Vilsack: Food Costs Won't Surge

(Wall Street Journal) - Skyrocketing prices in the agricultural futures markets won't translate into as big a bump in food costs for consumers, U.S. Department of Agriculture Secretary Tom Vilsack said on Wednesday.

"I'm not sure that commodity prices necessarily translate directly and proportionately into food costs," Mr. Vilsack said in an interview, adding, "They go up and down all the time."

Prices for grains such as corn and soybeans soared to two-year highs in the futures market last week, while sugar prices spiked to a 30-year high. The gains were widely attributed to fears that harvests would be too small to comfortably meet rapidly growing demand from China and other emerging markets.

But farmers aren't reaping the full benefit of higher prices, and consumers don't pay the full cost, Mr. Vilsack said.

"There are a lot of people in the food chain that are taking a bite out of the apple," he said.

Food prices rose only 0.1% in October, the Labor Department said on Wednesday, even as corn futures shot up nearly 20% and sugar futures rose 15%. But large food producers, including General Mills Inc., have said recently that they will soon scale back promotions that have kept consumer prices subdued.

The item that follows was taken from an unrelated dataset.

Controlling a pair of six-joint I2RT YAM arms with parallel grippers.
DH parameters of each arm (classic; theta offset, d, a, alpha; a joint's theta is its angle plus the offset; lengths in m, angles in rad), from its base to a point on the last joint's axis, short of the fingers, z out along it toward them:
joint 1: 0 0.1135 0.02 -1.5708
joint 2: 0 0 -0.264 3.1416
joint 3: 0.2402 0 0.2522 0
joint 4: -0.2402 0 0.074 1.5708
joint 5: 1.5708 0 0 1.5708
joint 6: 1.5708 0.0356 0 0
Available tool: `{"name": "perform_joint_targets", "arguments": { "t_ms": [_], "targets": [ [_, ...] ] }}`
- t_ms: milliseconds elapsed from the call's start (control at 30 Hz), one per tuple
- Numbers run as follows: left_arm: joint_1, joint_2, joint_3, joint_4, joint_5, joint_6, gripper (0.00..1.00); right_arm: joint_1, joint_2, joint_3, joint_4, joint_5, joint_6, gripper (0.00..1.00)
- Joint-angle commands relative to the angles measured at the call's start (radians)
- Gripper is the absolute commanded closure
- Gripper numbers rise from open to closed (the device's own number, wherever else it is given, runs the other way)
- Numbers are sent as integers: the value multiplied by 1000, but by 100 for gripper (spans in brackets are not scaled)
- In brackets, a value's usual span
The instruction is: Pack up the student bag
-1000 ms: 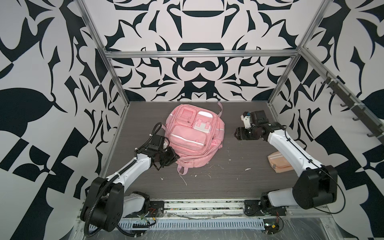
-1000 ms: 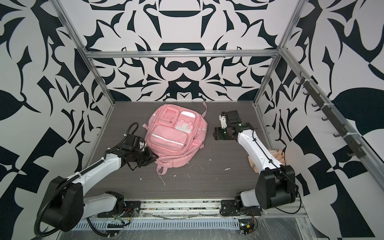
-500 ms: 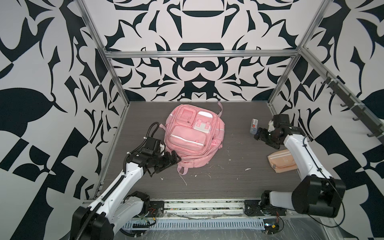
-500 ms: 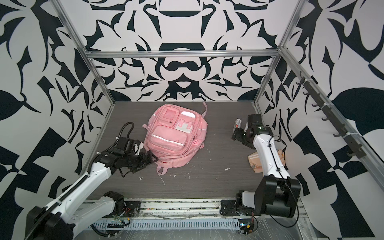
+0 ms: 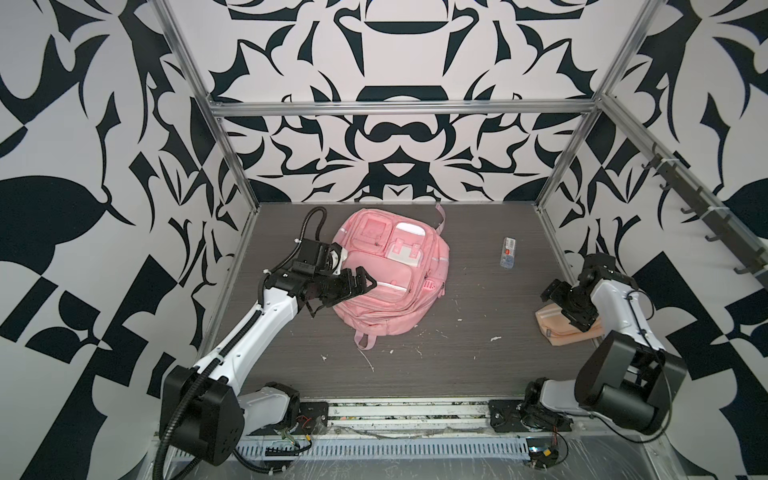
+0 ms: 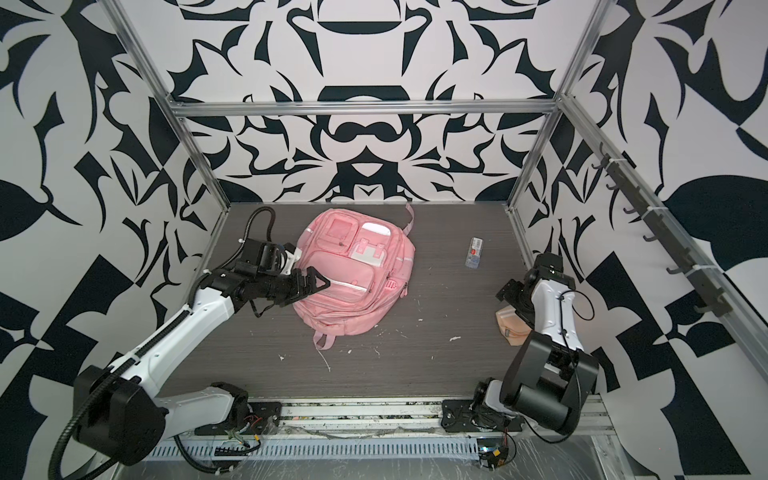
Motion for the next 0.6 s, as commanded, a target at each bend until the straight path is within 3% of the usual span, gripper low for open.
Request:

The USDA estimates food prices this year will rise by between 0.5% and 1.5%, the smallest increase since 1992, although the rate is expected to pick up to a more normal 2% to 3% in 2011.

Businesses across the agricultural sector also have low debt levels, making it easier to weather volatile markets, Mr. Vilsack said.

"If you're highly leveraged and you're basically banking on high commodity prices to get you out of a high leveraged circumstance, you're in big trouble," he said. "But if you've got $1 debt to $9 or $10 in asset value, you've got a little bit of time to deal with the vagaries of the market."

A "significant cushion" between debt and asset values should also keep rising farmland prices from turning into a bubble, Mr. Vilsack said. Prices for irrigated land in the western farm belt rose 9.6% in the third quarter, according to a survey put out last week by the Federal Reserve Bank of Kansas City.

The rapid rise has some observers concerned about the risk of an equally sharp correction, of the sort that has devastated housing prices.

"While the credit structure underlying U.S. farmland does not appear to involve excessive leverage or inappropriate loan products, this is a situation that will continue to require close monitoring," Sheila Bair, chairman of the Federal Deposit Insurance Corp., said last month.